Bob Owens has no doubt heard the word "productivity" in his negotiations with AA, but my guess is that that word was really more applicable to the pilots and the FAs. AA has already increased mechanic and ramp productivity by furloughs (ramp, primarily) and not replacing the attrition (both ramp and mechanics).
 
AA has an employee productivity dilemna, but it doesn't look like AA thinks that about the TWU.
AA has already increased mechanic and ramp productivity by furloughs (ramp, primarily) and not replacing the attrition (both ramp and mechanics).
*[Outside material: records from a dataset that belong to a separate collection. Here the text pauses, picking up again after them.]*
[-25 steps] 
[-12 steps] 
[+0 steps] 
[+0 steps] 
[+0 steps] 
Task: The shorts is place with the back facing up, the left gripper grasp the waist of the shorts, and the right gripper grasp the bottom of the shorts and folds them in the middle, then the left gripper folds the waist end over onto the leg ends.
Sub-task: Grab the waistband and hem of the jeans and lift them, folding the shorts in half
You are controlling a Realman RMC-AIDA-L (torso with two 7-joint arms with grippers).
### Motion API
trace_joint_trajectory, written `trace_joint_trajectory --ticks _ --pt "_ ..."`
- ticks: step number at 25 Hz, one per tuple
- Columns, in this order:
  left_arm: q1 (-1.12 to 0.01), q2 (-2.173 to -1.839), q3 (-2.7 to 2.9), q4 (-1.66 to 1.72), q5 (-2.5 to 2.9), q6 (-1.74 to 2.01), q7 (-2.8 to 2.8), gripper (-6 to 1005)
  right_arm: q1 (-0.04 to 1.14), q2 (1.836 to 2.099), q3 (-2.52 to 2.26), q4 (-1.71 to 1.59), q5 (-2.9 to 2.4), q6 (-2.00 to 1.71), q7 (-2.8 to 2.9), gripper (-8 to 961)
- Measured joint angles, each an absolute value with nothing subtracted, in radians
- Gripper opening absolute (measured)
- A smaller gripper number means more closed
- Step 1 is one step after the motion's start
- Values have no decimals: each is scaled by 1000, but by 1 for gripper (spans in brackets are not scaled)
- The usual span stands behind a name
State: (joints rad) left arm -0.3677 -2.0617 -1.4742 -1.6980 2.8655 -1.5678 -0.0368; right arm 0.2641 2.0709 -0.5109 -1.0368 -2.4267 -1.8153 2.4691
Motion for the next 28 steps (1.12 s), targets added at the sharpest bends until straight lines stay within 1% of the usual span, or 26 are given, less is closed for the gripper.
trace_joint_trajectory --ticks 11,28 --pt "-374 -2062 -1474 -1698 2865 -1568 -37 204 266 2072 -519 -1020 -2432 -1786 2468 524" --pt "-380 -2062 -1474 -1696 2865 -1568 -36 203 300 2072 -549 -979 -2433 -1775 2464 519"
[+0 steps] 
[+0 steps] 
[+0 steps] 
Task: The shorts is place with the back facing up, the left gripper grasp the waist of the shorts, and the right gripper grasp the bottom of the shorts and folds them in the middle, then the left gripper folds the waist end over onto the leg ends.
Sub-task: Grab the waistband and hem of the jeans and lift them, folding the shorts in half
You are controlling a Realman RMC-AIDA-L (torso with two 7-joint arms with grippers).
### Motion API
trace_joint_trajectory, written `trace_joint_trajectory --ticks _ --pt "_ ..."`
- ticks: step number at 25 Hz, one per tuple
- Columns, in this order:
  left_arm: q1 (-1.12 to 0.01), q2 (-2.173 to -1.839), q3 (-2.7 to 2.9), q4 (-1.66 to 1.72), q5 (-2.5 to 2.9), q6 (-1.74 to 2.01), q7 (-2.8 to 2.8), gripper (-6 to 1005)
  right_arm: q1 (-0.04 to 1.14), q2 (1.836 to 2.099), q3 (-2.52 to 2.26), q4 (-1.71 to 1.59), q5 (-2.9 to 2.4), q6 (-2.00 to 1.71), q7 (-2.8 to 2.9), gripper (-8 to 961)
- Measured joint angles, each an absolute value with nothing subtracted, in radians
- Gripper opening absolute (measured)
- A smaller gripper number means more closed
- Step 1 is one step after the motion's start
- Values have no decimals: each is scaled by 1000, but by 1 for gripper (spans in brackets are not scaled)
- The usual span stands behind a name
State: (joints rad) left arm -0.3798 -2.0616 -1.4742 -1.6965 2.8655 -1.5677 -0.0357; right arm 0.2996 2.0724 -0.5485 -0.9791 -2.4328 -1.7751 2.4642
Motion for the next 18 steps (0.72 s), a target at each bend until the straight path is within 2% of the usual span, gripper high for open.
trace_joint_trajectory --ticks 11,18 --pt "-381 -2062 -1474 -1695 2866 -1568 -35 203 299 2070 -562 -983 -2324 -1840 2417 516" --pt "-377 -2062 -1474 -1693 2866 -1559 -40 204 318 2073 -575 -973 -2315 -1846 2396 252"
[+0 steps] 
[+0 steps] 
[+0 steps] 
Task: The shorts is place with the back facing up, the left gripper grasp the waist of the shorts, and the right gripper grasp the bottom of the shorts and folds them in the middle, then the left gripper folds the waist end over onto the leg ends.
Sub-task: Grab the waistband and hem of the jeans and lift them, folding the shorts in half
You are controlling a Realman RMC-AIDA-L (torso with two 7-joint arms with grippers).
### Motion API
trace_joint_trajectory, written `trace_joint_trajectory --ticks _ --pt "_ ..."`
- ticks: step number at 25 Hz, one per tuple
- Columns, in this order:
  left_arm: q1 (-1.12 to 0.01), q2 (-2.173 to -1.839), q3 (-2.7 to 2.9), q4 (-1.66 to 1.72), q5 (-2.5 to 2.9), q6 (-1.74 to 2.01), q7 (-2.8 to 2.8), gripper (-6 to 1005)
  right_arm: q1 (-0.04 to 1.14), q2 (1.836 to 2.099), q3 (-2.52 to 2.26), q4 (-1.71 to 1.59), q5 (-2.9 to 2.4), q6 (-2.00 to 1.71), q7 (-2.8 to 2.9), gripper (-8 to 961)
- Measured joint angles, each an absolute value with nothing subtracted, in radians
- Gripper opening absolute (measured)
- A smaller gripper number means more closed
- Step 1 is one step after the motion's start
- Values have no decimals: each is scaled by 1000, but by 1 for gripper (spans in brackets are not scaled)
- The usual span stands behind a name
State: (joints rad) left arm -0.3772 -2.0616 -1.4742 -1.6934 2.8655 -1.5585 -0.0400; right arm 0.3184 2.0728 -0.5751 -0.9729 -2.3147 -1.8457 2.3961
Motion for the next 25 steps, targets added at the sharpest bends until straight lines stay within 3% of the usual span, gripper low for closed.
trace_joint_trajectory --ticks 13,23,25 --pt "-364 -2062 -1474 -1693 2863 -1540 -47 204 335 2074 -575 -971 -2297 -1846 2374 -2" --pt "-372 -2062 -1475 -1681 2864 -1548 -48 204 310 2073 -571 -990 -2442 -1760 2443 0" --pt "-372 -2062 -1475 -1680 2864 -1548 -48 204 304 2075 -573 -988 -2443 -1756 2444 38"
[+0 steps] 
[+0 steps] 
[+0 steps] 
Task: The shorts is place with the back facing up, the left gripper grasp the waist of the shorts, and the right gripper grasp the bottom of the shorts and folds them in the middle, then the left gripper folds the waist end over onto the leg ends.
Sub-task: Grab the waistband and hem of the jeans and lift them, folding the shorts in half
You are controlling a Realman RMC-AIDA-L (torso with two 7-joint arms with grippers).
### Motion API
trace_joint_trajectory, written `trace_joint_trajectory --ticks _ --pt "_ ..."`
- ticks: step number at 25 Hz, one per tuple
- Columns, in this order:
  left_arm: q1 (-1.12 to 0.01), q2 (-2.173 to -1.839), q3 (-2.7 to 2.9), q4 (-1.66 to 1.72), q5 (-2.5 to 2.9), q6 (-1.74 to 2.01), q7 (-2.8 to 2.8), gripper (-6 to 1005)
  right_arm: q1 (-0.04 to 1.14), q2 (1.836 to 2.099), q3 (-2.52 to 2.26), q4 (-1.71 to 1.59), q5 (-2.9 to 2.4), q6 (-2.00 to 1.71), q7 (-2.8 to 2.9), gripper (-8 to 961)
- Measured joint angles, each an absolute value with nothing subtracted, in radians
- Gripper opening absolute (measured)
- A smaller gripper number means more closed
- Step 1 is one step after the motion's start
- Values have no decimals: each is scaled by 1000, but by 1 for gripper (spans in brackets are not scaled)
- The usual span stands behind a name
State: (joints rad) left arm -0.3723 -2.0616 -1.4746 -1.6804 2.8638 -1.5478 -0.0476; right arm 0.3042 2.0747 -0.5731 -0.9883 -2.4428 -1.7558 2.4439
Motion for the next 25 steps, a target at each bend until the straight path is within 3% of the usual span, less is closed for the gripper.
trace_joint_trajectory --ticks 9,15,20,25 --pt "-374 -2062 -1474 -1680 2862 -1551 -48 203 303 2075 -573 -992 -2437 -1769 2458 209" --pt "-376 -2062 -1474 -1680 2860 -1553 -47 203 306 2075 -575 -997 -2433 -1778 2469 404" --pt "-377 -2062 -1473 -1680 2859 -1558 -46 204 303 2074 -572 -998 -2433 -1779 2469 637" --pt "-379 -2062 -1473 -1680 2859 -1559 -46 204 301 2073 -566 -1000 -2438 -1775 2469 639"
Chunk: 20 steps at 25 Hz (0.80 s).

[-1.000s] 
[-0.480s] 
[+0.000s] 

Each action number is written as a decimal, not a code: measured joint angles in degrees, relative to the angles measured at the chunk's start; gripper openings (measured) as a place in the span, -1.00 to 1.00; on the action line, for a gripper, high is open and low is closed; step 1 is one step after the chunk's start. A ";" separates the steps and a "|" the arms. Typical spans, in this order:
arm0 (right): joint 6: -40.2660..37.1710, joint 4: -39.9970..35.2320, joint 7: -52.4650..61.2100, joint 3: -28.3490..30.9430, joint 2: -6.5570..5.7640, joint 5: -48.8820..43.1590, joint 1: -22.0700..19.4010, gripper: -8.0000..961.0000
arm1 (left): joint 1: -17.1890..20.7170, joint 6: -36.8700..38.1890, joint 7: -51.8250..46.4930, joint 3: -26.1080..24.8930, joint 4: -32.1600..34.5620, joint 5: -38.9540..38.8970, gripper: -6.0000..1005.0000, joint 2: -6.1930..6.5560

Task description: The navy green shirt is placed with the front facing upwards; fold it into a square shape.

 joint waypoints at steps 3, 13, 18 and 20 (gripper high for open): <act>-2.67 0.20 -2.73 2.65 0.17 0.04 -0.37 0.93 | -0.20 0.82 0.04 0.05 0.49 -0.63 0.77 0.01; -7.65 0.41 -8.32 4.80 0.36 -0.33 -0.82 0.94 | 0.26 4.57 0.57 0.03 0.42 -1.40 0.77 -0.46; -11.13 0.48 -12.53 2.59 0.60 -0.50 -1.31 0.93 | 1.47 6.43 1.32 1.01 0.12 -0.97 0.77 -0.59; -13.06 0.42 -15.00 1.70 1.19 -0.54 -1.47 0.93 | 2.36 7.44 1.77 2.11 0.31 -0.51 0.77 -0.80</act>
And it's shown consistently in the DOT rankings. You don't have the resources to get the job done, then........
 
Good point, we also have to look at these one world alliances and the impact it potentially has on doing work on our aircraft. South America and Europe already do ps, A checks, work cards on our aircraft and not considered outsourcing.
Yea they do because we don't have A/C MX in those cities so usually FBO,MRO or Service contractor gives us that service!!!!!!! They do same here in JFK swissport and many other contractor handle A/C MX for those international carriers!!!! We do servicing many non alliance members at JFK when need it!!!!!!